This is a temporary title (Anything is better than "Gan Ainm" !) as the tune first surfaced at our Saturday night fireside (Cois Tine) session a few weeks ago. The player who introduced the tune thought that it was called the Kilnamona Barn Dance but when trying to submit this initially the site told me the name already exists (I checked but it’s a different tune) - Jeremy’s system works well! Hopefully someone may recognise the tune so that we can get a more authentic name for it.
i know it under the title Joe Ryan’s barn dance.It is often played in A. There is a fine version on Cherish the Ladies "New day Dawning"
Thanks Paul (this makes sense as I have heard this played by Joe Ryan, although more as a march than a barn dance - just a question of tempo). I’ve updated the name accordingly.
This sounds really great on a CGDa banjo or Mandola. It seems to beg to be played slowly. A truly authentic "tune" no matter what the name is.
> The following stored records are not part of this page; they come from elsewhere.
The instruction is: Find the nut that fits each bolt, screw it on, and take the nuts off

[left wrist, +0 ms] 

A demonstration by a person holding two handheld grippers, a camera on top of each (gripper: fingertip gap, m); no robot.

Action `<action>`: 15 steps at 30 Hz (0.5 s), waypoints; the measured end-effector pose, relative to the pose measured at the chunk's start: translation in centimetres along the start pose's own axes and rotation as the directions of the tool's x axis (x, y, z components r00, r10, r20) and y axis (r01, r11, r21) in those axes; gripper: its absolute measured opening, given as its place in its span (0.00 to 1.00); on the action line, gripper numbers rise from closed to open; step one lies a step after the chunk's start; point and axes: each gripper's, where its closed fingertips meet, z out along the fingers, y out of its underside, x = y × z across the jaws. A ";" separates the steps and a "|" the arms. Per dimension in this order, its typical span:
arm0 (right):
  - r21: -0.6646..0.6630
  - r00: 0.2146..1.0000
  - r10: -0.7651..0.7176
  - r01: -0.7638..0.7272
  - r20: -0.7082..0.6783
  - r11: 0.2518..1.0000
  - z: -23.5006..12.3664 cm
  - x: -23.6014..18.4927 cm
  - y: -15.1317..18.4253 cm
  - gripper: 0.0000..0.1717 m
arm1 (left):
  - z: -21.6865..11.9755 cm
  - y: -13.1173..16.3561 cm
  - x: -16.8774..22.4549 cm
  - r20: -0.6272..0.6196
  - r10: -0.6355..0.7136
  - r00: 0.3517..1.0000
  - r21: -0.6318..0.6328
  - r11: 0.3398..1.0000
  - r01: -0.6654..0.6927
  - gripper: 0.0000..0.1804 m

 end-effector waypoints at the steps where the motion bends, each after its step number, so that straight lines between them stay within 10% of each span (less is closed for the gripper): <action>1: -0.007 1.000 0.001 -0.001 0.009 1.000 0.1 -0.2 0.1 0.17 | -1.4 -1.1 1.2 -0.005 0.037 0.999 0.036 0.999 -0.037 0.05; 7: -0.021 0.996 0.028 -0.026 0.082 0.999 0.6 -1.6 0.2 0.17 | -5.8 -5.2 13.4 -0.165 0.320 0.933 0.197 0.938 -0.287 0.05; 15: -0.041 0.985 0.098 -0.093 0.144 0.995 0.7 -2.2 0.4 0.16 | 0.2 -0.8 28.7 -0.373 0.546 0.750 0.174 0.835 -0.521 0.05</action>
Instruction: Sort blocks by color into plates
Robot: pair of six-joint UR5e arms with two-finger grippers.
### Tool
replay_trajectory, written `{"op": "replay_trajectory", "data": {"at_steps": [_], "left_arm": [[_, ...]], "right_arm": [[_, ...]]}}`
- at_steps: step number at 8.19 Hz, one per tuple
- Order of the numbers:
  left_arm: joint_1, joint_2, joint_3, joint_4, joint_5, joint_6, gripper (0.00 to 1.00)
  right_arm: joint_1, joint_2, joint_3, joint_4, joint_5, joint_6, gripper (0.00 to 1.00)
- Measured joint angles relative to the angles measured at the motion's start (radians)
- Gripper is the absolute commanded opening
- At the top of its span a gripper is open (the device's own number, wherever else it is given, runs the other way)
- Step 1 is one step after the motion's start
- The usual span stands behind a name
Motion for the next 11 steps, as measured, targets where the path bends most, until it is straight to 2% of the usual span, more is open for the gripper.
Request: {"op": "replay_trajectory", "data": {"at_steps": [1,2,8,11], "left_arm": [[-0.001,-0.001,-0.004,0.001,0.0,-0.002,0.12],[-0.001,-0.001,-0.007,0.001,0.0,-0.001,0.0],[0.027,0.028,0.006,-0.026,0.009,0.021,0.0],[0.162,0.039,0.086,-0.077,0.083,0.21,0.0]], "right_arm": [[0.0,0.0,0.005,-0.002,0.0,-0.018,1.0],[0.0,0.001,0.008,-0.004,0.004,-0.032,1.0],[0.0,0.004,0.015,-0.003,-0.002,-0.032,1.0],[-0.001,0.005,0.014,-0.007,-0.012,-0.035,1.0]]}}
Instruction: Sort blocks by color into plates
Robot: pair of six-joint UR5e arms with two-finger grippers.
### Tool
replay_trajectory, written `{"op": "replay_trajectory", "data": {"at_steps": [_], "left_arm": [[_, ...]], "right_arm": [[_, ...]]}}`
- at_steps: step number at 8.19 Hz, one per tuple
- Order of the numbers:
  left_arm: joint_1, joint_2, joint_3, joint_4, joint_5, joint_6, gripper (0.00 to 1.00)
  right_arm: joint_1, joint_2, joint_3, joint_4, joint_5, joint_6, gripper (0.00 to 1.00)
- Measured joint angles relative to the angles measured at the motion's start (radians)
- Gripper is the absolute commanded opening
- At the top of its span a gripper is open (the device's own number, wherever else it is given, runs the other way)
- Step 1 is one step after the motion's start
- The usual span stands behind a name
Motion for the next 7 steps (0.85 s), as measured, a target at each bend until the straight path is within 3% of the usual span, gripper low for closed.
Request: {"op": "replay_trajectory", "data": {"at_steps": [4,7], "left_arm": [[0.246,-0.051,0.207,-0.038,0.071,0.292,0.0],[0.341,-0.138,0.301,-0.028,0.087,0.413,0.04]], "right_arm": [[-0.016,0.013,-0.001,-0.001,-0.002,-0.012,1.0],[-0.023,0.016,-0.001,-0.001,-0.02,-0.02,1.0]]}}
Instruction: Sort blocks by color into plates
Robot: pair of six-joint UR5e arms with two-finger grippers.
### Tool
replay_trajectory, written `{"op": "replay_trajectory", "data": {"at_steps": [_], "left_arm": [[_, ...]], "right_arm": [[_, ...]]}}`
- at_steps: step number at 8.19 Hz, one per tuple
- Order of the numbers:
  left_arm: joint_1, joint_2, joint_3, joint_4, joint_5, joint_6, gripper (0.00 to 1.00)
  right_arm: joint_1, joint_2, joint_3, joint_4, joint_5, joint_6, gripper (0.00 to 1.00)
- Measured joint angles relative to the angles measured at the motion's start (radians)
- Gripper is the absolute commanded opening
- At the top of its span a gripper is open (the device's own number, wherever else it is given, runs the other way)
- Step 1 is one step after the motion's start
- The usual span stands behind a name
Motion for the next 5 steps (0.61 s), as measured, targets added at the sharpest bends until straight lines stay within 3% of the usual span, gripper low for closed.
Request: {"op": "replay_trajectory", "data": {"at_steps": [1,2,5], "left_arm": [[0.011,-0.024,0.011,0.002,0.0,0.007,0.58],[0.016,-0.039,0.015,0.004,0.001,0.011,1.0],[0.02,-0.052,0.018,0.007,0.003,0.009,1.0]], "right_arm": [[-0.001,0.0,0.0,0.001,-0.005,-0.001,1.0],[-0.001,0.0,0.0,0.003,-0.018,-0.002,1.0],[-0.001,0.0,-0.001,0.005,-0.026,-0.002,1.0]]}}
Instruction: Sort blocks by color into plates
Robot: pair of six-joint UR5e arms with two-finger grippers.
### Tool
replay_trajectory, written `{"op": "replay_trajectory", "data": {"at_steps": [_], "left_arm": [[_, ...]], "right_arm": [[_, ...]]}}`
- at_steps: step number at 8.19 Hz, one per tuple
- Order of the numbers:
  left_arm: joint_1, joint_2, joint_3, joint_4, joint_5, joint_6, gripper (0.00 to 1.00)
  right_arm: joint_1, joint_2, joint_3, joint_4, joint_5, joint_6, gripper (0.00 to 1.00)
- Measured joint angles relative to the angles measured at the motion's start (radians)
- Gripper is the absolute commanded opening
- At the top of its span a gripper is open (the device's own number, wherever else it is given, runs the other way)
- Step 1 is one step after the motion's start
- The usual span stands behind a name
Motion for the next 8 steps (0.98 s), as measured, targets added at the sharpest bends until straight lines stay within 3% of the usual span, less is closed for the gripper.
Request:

I’m hearing it in my mind’s ear with the last note of the first, fifth and thirteenth full measures being C, not D. I’m familiar with it from Joe Ryan’s recording and perhaps elsewhere. I’ll have to listen to know if I’m right about those Cs.
Yes. Joe Ryan is definitely playing Cs instead of Ds as I said above. On his CD it’s called Auchdon House and listed as a march.
A websearch on "Auchdon House" indicates that it’s a Shetland tune commonly used for weddings, particularly on the island of Unst. Joe Ryan picked it up from a musician in Dublin who had worked in Scotland.
C’s? I play those measures as: | G2 BG d2 GD |, which is how Cherish the Ladies do it.
As an accordian player, I love this tune and fell in love with it after hearing Mary Rafferty of Cherish the Ladies playing it. They do a great set with this tune. Anyone know the rest of the pieces in it? My favorite besides this tune in that set is the flute piece that Madden plays. I think the flutist in my band would love to learn that piece. Any ideas? Cheers.
The Boys of the Lough recorded this back in the 1970s
Haughton House (MARCH, not reel)
Source: Boys of the Lough : "Lochaber no more"
Gan ainm is a great name and expresses the real spirit of the music.
Joe Ryan’s (barndance) = Haughton House (march)
I believe it’s a Shetland Wedding march according to the notes on Joe’s album.
This was known for a wee while as "Auchadon House" (probably misheard), and thought of as from Shetland. I think it’s plain Scottish, and it was composed by a James Mitchell. It was published as a single sheet with variations by james Scott Skinner.
Duplication ~ “Auchdon House March” a Shetland wedding march / air
Key signature: G Major
Submitted on January 7th 2004 by Bannerman.
“Haughton House” ~ from Nigel:
"This was known for a wee while as "Auchadon / Auchdon House" (probably misheard), and thought of as from Shetland. I think it’s plain Scottish, and it was composed by a James Mitchell. It was published as a single sheet with variations by james Scott Skinner."
# Posted on December 19th 2005 by nigelg
Claire Kevilles Joe Ryan’s
Actually Claire isn’t playing this tune, she’s playing another tune that Joe recorded on the same CD, Paddy O’Brien’s. She shouldn’t be linked to this page in the Details section, FWIW.
The recording by the Boys of The lough is on LP/ CD "Lochaber No More" (1975)
Track 7 "Da Back Reel" (probably the name of one of the following reels).
X: 2 “The Haughton House March”
This transcription as the march it is, in this case fitting M: 2/4 perfectly…
X: 2 “The Haughton House March”
This transcription as the 2/4 march it is. Compare also with the later submission and duplication here:
# Added by gian marco ~ April 24th, 2004
Re: The Haughton House March
Cherish the Ladies Play it in the set — The New Broom /Joe Ryans barndances and St Ruths Bush/The Penny
Re: The Haughton House
According to Debbie Scott (Shetland fiddler), this is not a Shetland tune:
"Auchdon (or Houghton?) House, is such a great tune. I know it from a Spælimenninir Í Hoydølum record my Dad bought me when I was young so I grew up listening to it. I really loved the tunes and the sound they produced.
I’m afraid I know nothing about the tune’s history other than it is not a Shetland tune. I am certainly not aware of it ever being used as a wedding tune in Unst. Maybe someone used it once and it got picked up on….?"
So I agree with ‘Nigel’ and ‘ceolachan’ that it is probably plain Scottish.